後ろにあったのは、街の中心、槍の塔。真っ黒な外壁が高く、高く上を目指してのびえいる。そこの回りだけ、ぽっかりと十メートルくらい灰色が隙間を開けていた。そこから、風がどおっと狭い最下層の通路に流れ混んでくる。最下層の通路―つまりは、自分たち塔守りの通路以外は渡されてはいない。金属の幅広い扉が、口を開いて待っている。もう、しれわたっている証拠だろう。冬が来た、と。

「ああ、糞、忘れてた」それに、めんどくさいぐだぐだと質問に答えてやる退屈な時間が来たということでもある。それを凌げば後は、好き放題だが。それならば、わかりきっていることを言わなくてもいいのに。とも思う。「目」の見たことを疑うのも、全く時間のむだとしか思えない。「あ、やっぱり忘れていたんだろ」と、楽しそうに笑い、「さあ、楽しい楽しい詰問のお時間だ。なにしろ、酷い有り様だったからね。あの死体。しつこく聞かれると思うよ」

「うっせえ。お前は、「目」だからいいが。俺はそうもいかねぇんだからよ」

「はいはい、じゃ、早く済ませてこようよ」にやつくという言葉の意味がこれほどまでに実感でいた時はなかった。じめじめと嫌らしくかたほおを上げて陰険に笑う。

「けっ、ろくでもねえ奴だ」

「お互い様、だろ」先程自分がいった言葉を繰り返された。笑みは、ますます深くなるばかりで、頬を緩めてばかりだ。本当にろくなもんじゃない。こいつは。小柄な体を揺すって笑った。

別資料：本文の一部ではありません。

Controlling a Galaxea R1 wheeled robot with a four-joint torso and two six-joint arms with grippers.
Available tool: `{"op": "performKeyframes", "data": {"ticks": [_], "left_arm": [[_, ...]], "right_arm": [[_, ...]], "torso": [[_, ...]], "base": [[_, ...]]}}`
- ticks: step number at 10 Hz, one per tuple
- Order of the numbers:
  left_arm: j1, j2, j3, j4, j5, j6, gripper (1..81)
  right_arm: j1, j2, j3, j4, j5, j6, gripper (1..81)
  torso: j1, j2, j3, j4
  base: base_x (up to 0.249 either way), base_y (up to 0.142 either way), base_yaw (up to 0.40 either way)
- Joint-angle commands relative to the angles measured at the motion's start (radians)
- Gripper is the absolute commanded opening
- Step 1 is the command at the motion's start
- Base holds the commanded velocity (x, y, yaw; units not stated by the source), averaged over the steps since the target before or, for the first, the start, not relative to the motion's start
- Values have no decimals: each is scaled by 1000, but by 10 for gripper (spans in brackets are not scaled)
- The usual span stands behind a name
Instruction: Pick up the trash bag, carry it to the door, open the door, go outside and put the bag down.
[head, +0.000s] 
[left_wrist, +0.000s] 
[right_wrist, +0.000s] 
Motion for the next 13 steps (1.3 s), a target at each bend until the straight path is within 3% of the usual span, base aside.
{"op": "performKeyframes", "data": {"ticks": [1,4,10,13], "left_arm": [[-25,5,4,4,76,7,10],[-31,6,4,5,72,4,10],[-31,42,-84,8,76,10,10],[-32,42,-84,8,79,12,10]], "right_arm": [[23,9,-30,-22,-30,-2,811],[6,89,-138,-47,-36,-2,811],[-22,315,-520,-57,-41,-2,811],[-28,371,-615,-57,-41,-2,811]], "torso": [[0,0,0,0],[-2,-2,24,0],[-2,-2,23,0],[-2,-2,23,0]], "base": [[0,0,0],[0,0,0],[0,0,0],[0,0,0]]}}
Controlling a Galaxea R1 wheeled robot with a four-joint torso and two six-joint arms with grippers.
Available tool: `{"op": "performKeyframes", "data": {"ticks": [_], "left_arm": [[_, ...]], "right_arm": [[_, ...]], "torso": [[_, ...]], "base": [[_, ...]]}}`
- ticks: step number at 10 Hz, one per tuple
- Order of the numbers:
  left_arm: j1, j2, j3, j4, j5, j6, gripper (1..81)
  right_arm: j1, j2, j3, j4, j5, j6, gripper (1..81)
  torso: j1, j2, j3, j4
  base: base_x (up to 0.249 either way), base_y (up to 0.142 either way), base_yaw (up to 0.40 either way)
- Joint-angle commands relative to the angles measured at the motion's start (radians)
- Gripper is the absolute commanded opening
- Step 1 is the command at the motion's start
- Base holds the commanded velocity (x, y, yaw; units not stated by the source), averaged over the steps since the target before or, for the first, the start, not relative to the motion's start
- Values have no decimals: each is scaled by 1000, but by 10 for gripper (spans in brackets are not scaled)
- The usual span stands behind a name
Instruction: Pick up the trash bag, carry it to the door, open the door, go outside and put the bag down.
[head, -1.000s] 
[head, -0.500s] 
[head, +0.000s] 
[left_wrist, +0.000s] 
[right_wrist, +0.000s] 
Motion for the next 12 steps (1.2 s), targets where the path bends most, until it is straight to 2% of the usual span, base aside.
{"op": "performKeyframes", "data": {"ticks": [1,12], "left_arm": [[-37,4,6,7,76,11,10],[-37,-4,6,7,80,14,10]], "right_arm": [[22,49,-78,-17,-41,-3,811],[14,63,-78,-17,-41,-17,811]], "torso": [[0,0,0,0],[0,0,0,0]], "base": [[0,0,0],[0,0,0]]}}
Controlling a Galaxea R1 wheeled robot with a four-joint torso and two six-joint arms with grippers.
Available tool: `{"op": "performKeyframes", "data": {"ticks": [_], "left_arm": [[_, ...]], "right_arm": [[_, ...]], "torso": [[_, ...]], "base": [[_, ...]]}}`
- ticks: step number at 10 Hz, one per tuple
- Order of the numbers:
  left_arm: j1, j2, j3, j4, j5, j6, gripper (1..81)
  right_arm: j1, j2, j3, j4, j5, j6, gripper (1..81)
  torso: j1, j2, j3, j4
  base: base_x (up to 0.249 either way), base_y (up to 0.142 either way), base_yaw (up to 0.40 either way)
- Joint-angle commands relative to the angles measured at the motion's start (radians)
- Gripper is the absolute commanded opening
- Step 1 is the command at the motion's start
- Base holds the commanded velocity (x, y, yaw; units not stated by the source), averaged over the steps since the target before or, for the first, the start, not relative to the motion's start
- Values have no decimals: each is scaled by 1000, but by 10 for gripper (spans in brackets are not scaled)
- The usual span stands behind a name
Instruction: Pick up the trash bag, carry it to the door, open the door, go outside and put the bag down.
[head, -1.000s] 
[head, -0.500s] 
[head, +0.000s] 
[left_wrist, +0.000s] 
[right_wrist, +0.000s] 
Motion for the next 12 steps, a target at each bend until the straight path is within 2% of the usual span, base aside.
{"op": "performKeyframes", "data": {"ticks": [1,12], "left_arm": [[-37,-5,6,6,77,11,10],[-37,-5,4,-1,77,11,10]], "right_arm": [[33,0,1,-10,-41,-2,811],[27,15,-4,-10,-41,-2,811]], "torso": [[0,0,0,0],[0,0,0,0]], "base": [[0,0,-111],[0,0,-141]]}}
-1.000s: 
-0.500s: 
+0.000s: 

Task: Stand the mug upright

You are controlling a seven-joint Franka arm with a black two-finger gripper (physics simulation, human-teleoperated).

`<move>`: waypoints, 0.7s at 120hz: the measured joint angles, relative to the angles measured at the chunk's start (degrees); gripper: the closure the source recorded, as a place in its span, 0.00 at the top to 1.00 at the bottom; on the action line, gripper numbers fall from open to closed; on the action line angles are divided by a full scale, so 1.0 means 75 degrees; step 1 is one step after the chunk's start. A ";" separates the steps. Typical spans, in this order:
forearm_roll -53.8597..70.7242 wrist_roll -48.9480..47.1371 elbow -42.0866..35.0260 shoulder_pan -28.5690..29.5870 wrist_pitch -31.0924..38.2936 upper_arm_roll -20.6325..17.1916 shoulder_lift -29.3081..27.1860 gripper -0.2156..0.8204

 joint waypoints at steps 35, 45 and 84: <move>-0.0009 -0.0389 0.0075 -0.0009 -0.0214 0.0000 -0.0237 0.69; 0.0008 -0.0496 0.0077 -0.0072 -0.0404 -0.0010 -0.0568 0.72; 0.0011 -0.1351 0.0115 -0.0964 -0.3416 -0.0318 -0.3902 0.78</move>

黒いコートで身を包むと、口もとが完全に隠れる。一回り、大きな服でも、不思議と似合って見える。もともと、そこそこでかいのだけれども。男に比べると、といったところだ。しかし、その嫌らしさは、上のジジイどもに負けず劣らずだ。

「畜生め」と呟いた声を耳ざとく拾ったのか、ますます笑った。声を放って、からからと笑う。付き合ってられうか。

「いくぞ」いつまでたっても笑いやまないのを横目でにらんだ。

「はいはい」ますます、笑みは深くなる。